## YOUR OBJECTIVE
Please repeat every entry exactly as written, but skip the pictures.

## THE DATA
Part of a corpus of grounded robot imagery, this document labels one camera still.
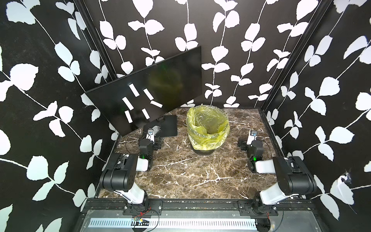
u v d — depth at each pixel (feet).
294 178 1.48
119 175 1.47
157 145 2.83
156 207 2.40
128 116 2.53
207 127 3.22
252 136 2.62
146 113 2.75
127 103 2.32
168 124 3.74
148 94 2.44
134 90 2.22
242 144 2.82
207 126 3.22
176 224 2.30
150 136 2.62
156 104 2.72
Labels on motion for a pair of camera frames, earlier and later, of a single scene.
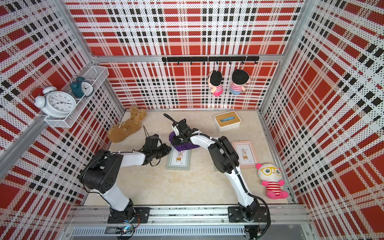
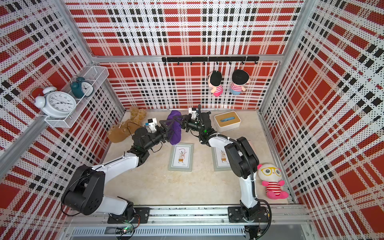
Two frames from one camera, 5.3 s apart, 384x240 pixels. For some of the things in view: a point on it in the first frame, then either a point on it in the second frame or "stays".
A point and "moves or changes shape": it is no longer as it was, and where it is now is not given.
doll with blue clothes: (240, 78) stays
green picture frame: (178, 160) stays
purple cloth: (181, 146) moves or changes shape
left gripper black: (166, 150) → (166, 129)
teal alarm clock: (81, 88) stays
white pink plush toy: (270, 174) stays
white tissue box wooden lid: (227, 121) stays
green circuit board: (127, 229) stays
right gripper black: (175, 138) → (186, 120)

## ANSWER TO THIS EXERCISE
Part of a corpus of grounded robot imagery, this document labels one camera still.
u v d — depth at each pixel (feet).
294 178 1.48
119 175 1.47
157 145 2.83
156 207 2.40
128 116 2.53
207 127 3.22
252 136 2.62
146 113 2.75
127 103 2.32
168 124 3.74
148 94 2.44
134 90 2.22
242 144 2.82
207 126 3.22
176 224 2.30
150 136 2.62
156 104 2.72
Labels on motion for a pair of camera frames, earlier and later, of a single scene.
Two frames from one camera, 5.3 s apart, 384x240 pixels. For some of the things in view: a point on it in the first frame, then either a point on it in the second frame or "stays".
A point and "moves or changes shape": it is no longer as it was, and where it is now is not given.
doll with blue clothes: (240, 78) stays
green picture frame: (178, 160) stays
purple cloth: (181, 146) moves or changes shape
left gripper black: (166, 150) → (166, 129)
teal alarm clock: (81, 88) stays
white pink plush toy: (270, 174) stays
white tissue box wooden lid: (227, 121) stays
green circuit board: (127, 229) stays
right gripper black: (175, 138) → (186, 120)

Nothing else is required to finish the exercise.